Carjacking, kidnapping, weapons…oh my!
Last month, we published advice about keeping your teen driver safe on the road. We covered many of the issues that a teen driver can face and offered suggestions and conversation starters for parents. This installment provides advice about being safer from carjacking and kidnapping, less common occurrences for teens, but important to discuss so your teen is equipped if the situation arises.
The most recent data from the Department of Justice indicates that on average, over 35,000 carjackings are committed each year. Young people are more likely to be victims, and in 74% of the cases, a weapon is used to commit the crime. Carjackings can take place anywhere, and they tend to be crimes of opportunity. Criminals seek cars that are left running or left with the keys in them, or cars that are easily accessible. Carjackings happen frequently at gas stations when the driver is standing outside the vehicle, when the vehicle is stopped in traffic or elsewhere, or when the driver is approaching and unlocking the vehicle. Easy access and opportunity are the key. Reduce your risk by removing those variables.
Keeping Your Teen Driver Safe 102 ~ Carjacking prevention tips
- Always lock your car when filling up at the gas station, keep your keys in your pocket or in your hand and don't forget the security alarm button on your key fob. Use the alarm to create a distraction if you are in danger.
- It may take longer to fill up, but selecting busy times at the gas station can reduce risk.
- "Only for a minute" is all a carjacker needs. Never leave your car running when you're not in it, even if you're somewhere that feels "safe."
- As you approach your vehicle in a parking lot, be alert to any people who are near you or near your vehicle. If someone makes you nervous, turn around and get away.
- Be alert when entering parking lots. Notice anyone hanging out, walking around randomly, or sitting in a vehicle. Avoid parking near them and be watchful as you exit your vehicle.
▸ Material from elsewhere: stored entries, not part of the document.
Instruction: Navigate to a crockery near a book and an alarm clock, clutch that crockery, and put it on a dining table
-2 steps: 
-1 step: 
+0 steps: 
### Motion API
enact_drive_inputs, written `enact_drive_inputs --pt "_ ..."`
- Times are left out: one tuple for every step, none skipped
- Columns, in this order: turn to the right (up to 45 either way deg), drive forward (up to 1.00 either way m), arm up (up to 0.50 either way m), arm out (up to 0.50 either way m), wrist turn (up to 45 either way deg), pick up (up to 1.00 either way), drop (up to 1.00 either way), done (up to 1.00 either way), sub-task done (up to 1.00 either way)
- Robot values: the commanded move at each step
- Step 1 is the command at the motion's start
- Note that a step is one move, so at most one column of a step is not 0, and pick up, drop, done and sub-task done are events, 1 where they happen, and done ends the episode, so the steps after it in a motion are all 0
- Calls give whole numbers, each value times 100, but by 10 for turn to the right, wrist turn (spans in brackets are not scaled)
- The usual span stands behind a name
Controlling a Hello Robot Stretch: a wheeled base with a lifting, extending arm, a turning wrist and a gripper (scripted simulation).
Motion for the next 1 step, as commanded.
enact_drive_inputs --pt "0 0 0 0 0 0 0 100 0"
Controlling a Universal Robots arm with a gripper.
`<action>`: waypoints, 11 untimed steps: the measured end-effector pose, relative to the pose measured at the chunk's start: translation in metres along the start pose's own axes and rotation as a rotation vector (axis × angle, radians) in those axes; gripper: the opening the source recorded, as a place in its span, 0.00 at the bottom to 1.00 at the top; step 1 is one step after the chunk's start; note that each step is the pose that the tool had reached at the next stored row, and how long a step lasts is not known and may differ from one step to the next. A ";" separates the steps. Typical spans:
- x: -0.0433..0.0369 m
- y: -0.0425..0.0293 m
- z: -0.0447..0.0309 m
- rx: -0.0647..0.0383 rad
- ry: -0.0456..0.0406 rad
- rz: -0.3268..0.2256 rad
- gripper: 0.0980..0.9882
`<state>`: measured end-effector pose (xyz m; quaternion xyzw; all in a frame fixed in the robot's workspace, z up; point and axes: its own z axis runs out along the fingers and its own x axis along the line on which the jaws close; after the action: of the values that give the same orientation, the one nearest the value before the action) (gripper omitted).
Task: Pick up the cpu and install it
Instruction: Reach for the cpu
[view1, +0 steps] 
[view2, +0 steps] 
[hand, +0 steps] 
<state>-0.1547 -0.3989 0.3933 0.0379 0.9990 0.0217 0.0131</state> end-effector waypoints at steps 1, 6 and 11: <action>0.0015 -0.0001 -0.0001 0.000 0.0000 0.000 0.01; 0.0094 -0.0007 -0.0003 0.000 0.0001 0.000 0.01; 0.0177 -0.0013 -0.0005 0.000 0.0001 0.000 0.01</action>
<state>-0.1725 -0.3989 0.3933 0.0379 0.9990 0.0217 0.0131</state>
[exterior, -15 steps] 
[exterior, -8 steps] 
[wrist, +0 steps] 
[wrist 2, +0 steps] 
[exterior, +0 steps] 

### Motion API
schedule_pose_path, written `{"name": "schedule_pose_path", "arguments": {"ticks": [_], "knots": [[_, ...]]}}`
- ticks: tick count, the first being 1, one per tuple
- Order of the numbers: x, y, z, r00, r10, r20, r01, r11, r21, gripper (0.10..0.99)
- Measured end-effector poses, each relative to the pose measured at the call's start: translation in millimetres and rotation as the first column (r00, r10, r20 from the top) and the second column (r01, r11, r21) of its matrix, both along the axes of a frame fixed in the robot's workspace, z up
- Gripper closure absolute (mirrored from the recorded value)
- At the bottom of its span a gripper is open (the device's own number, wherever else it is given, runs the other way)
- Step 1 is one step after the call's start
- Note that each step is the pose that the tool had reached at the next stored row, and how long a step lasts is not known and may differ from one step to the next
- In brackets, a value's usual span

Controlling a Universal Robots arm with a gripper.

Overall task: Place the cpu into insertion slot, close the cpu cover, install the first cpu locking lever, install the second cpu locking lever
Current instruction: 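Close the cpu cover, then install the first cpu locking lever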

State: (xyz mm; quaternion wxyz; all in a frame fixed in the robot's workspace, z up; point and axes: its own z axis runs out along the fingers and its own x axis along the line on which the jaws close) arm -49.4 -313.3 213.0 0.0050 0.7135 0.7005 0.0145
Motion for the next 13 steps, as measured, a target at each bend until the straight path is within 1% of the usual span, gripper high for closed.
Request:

- When stopped at a light or in traffic, leave space in front of your vehicle so you can pull away if someone approaches you.
- Alone anywhere at night increases risk; if you must be out alone at night, heightened awareness of your surroundings is extremely important for safety.
- You can be carjacked at a drive-up ATM; choose busy bank times to use the ATM, never put your car in park, look around continually while you are handling your transaction. If anyone approaches, pull away quickly before they reach your vehicle.
- Never put politeness in front of your safety. If someone is walking toward you or your vehicle in a public setting, driving away or running away should be your first response, don't wait to find out what they want from you.
Action steps if facing a carjacker:
- Do not try to protect your car, it may end up costing you your life.
- If there are passengers in the car, make sure the carjacker is made aware, especially if they are children. Most carjackers are thieves, not kidnappers.
- Do what you are instructed to do, but have a goal of escape; run from the situation as soon as the opportunity presents itself. If the carjacker has a weapon, creating distance can reduce the likelihood of life-threatening injury.
- If the carjacker is making you drive somewhere or trying to put you in the trunk, the danger has increased exponentially. Understand that this may be a very different crime with a more ominous outcome, and take steps to prevent that, even if it means crashing the car.
The US Department of State offers some additional advice regarding carjacking in this briefing
Revved Up Kids has trained tens of thousands of children to recognize dangerous people, avoid unsafe situations, and escape attackers. Our training programs are available for boys and girls in K-12th grade, for parents, and for youth serving organizations. Contact us to discuss protecting the children you love from predators and violence, 678.526.3335.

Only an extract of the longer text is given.